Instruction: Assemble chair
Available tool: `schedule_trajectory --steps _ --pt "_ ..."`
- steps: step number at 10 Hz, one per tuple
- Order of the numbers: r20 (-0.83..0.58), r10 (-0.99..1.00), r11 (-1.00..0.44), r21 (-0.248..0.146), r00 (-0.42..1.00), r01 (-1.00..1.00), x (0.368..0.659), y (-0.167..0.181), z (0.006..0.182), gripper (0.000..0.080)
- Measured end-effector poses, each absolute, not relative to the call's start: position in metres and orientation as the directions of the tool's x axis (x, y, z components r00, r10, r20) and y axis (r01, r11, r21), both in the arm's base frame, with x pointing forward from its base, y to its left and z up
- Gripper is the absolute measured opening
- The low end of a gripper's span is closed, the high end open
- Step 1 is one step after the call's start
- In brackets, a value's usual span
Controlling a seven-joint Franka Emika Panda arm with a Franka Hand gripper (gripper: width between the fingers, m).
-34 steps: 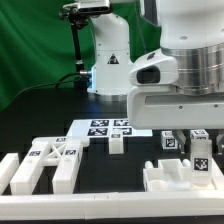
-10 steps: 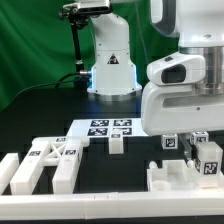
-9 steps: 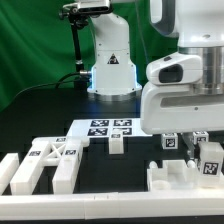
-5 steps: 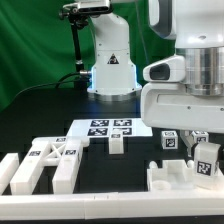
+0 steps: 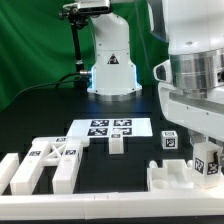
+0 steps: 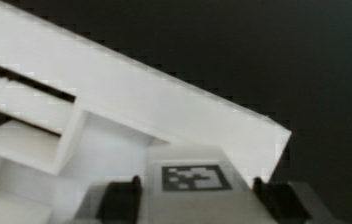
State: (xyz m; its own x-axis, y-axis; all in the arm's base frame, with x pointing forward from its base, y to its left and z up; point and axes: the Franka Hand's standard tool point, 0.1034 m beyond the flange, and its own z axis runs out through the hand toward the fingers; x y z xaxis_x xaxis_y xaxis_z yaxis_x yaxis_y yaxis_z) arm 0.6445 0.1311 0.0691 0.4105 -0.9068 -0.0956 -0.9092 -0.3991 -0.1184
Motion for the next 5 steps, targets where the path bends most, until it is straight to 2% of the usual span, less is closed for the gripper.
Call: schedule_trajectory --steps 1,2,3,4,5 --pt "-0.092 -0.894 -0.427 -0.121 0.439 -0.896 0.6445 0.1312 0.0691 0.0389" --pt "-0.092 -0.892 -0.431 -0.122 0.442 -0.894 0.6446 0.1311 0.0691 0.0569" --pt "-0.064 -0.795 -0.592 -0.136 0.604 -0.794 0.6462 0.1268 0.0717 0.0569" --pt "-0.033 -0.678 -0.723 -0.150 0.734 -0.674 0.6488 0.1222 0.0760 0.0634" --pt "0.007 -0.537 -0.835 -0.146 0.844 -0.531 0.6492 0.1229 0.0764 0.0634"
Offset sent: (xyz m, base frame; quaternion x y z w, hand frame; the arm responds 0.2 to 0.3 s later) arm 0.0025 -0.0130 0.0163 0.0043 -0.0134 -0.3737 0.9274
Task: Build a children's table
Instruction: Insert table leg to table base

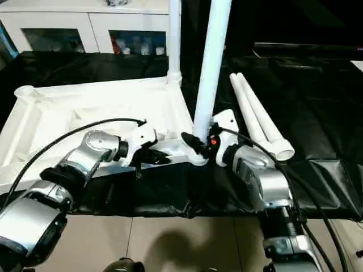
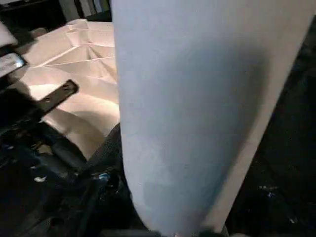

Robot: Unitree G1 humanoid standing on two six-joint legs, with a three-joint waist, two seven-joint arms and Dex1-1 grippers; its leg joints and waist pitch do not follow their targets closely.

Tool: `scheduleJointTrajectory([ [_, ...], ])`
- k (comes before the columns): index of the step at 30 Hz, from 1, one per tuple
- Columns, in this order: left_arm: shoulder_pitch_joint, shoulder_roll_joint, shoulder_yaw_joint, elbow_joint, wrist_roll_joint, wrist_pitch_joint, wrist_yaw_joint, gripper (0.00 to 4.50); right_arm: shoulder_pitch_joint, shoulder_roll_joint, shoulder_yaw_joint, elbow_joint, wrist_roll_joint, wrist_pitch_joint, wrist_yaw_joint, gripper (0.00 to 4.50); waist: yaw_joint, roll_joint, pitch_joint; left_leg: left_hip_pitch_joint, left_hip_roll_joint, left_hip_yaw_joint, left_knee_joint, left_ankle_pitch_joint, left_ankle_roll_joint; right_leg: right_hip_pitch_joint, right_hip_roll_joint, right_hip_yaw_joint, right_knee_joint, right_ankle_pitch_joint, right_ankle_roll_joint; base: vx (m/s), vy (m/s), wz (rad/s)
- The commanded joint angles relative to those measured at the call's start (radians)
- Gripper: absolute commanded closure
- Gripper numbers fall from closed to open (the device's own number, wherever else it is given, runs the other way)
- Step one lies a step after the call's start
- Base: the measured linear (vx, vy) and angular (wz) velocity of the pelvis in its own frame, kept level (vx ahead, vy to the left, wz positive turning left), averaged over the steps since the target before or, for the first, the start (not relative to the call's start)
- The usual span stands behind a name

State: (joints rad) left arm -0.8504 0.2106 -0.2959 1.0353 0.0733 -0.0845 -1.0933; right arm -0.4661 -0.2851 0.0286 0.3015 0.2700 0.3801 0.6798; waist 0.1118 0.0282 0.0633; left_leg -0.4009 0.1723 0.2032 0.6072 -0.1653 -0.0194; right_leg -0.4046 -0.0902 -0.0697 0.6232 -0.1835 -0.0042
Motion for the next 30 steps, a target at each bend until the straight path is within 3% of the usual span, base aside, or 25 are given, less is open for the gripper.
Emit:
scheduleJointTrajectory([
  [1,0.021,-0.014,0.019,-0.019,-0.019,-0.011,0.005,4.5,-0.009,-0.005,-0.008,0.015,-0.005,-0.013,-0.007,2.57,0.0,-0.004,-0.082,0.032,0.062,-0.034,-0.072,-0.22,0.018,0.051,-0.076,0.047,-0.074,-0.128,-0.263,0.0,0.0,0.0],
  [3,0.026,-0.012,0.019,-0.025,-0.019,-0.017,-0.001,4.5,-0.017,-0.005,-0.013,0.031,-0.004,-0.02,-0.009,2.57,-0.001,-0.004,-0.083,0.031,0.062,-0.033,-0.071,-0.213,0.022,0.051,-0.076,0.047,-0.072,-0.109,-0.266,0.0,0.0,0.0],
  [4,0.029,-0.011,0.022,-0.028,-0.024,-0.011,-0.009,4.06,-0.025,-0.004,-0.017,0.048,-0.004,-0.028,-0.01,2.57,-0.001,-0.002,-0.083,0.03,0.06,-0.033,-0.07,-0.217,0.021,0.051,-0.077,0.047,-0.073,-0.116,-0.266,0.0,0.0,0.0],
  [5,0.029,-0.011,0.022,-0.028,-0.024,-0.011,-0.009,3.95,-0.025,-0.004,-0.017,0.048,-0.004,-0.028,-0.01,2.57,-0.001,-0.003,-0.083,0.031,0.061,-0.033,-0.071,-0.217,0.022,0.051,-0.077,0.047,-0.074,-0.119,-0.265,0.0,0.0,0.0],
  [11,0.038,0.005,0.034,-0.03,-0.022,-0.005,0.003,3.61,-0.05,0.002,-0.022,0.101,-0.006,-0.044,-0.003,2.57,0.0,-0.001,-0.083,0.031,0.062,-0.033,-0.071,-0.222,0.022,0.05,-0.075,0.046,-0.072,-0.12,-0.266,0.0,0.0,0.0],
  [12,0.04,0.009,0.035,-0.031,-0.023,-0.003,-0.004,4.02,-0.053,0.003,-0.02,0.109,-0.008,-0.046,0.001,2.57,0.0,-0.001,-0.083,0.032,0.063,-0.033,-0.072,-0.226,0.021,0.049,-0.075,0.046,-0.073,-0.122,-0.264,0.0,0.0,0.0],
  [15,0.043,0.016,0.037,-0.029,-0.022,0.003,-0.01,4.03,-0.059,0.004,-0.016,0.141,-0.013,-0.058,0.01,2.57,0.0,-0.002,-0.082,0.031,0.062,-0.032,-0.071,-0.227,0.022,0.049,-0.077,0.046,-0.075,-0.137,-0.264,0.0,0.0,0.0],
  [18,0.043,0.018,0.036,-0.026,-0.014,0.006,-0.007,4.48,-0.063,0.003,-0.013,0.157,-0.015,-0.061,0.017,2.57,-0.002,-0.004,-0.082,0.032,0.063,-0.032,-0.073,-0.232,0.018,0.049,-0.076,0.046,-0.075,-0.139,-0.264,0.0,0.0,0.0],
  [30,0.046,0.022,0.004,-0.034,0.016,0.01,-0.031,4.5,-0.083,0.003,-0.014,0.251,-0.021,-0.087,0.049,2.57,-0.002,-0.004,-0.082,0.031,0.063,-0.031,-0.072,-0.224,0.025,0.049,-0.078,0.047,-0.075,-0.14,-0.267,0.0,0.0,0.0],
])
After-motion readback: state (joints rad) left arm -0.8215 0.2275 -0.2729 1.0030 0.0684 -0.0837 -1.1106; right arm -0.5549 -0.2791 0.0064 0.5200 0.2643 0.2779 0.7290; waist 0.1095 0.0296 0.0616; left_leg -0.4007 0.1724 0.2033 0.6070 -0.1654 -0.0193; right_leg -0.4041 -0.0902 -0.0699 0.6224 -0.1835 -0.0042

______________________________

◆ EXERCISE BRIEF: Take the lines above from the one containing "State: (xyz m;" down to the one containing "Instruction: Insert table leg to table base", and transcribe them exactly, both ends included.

◆ RESPONSE FOR THIS EXERCISE:
State: (xyz m; its own x-axis, y-axis; all in the arm's base frame, with x pointing forward from its base, y to its left and z up; point and axes: the Franka Hand's standard tool point, 0.1034 m beyond the flange, and its own z axis runs out through the hand toward the fingers; x y z xaxis_x xaxis_y xaxis_z yaxis_x yaxis_y yaxis_z) arm 0.6445 0.1311 0.0691 0.4105 -0.9068 -0.0956 -0.9092 -0.3991 -0.1184
Motion for the next 5 steps, targets where the path bends most, until it is straight to 2% of the usual span, less is closed for the gripper.
Call: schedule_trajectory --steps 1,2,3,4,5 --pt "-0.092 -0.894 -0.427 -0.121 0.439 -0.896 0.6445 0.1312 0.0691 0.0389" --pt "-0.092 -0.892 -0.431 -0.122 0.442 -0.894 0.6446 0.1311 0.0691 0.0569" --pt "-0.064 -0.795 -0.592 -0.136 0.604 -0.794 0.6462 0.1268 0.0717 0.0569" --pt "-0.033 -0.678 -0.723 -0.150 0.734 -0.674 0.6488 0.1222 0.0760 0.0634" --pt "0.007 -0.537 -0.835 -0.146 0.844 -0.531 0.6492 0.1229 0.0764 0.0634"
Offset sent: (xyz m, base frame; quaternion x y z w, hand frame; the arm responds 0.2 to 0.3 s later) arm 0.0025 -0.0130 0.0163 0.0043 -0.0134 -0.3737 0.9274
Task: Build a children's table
Instruction: Insert table leg to table base

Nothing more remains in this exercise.